Additionally, he noted that preliminary financial performance results for 2024 indicate a surplus of approximately OMR540 million, contrasting with the projected deficit of around OMR640 million in the State’s General Budget for that fiscal year.
He further mentioned that the state's general revenues for 2024 have risen to OMR12.674 billion, surpassing the approved budget figure of OMR11.010 billion for the same year.
Moreover, he reported that the average oil price reached $82 per barrel, compared to the $60 per barrel projected in the 2024 budget, while public spending was approximately OMR12.134 billion, exceeding the approved amount of OMR11.650 billion.

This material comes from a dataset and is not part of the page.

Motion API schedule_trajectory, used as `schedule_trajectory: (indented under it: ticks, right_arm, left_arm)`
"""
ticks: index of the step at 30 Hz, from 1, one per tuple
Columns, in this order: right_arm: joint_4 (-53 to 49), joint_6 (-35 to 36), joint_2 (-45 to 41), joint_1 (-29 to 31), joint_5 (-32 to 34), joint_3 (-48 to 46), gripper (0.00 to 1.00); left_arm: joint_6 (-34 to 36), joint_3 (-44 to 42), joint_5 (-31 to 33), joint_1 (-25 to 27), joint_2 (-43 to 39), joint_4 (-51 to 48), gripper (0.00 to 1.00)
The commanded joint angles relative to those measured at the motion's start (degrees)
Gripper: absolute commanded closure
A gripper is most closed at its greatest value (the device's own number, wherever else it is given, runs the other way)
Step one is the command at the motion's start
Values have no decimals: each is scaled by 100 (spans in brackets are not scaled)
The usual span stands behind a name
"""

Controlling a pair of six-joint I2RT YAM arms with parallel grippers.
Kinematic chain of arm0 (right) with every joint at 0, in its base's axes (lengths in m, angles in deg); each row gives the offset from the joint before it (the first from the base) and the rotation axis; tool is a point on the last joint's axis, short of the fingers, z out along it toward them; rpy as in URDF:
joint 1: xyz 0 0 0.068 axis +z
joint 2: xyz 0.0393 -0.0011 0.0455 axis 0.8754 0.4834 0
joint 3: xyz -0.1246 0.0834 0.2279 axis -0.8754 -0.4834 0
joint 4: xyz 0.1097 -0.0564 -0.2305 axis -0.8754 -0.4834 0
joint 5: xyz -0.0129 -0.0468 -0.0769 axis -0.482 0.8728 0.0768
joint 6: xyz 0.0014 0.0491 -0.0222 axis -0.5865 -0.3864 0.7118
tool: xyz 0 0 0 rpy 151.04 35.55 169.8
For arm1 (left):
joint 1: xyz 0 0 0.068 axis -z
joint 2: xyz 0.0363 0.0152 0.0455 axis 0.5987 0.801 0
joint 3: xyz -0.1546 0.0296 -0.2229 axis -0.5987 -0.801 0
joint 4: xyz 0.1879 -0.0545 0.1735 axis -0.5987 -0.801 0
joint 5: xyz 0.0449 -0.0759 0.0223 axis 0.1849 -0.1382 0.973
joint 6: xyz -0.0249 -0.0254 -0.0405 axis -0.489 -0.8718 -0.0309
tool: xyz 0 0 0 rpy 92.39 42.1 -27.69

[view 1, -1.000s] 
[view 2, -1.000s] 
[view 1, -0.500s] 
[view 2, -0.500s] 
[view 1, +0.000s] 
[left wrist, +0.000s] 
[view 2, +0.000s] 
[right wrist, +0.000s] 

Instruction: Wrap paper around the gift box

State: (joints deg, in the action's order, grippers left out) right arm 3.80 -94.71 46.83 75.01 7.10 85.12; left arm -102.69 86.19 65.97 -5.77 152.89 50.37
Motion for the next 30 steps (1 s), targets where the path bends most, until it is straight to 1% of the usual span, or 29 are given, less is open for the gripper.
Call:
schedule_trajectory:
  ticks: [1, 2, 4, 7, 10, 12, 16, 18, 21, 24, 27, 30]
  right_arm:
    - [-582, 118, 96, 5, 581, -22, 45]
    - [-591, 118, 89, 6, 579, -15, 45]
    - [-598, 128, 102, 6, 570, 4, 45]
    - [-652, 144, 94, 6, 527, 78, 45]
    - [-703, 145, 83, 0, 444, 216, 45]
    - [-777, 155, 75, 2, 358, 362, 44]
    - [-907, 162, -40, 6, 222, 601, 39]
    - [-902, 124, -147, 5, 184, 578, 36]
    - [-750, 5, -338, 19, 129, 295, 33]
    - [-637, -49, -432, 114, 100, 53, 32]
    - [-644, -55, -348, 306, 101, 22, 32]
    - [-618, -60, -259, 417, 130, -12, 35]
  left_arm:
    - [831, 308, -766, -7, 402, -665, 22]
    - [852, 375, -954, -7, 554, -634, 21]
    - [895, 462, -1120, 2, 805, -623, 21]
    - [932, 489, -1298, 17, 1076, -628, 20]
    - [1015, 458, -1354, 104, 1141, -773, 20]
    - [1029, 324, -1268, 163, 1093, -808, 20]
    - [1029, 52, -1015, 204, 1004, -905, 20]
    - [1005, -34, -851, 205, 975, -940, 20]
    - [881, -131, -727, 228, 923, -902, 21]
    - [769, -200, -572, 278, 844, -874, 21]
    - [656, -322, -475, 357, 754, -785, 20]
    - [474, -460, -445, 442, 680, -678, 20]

He noted that approximately OMR468 million of the total additional financial revenues were allocated to boost social spending and stimulate economic growth, distributed as follows: OMR176 million for enhancing support for petroleum products, OMR125 million for bolstering allocations in the electricity, water, wastewater, and waste sectors, OMR50 million to increase the budget of the Ministry of Social Development for social security beneficiaries and low-income families, OMR111 million to improve the budgets of the health and education sectors to accommodate growing service demands, and OMR6 million to exempt 532 loans for small and medium enterprises from the Development Bank and the Authority for Small and Medium Enterprises Development for the year 2024.
He emphasized that the public debt situation in the Sultanate of Oman has shown positive trends, attributed to the ongoing implementation of various government measures and initiatives aimed at optimizing and enhancing spending efficiency, as well as increasing non-oil government revenues. The rise in oil prices has also created an opportunity to direct a portion of the additional revenues towards reducing public debt and substituting high-cost government loans with more affordable options.
Al Harthy stated that the Ministry of Finance is dedicated to fulfilling public debt obligations according to the established borrowing plan, which includes repaying OMR355 million of external loans ahead of schedule, settling OMR600 million in government development bonds and local bonds that are due, and issuing government development bonds and Ijarah bonds totaling OMR705 million in accordance with the approved borrowing strategy.
The preliminary financial performance results for the year 2024 reveal a reduction in public debt by approximately OMR800 million, bringing the total down to OMR14.4 billion from OMR15.2 billion at the start of the year. Additionally, the public debt-to-GDP ratio has decreased to 34 percent. The cost of servicing public debt has also fallen to around OMR940 million, which is a reduction of about OMR1.050 billion compared to the approved budget for 2024.
Abdullah bin Salim Al Harthy, Undersecretary of the Ministry of Finance, stated that the ministry will initiate the pilot phase of the unified government financial system "Maliya" with select government entities. The full implementation of this system is scheduled for early 2026, coinciding with the launch of the 11th five-year Development Plan, with completion expected by 2030. This new system aims to create a centralized government portal for all financial support systems, representing a modern electronic approach to managing public finances in the Sultanate of Oman. It will facilitate planning, execution, monitoring, and reporting related to the national budget, thereby enhancing public finance management to ensure the effective and optimal use of financial resources in alignment with Oman Vision 2040.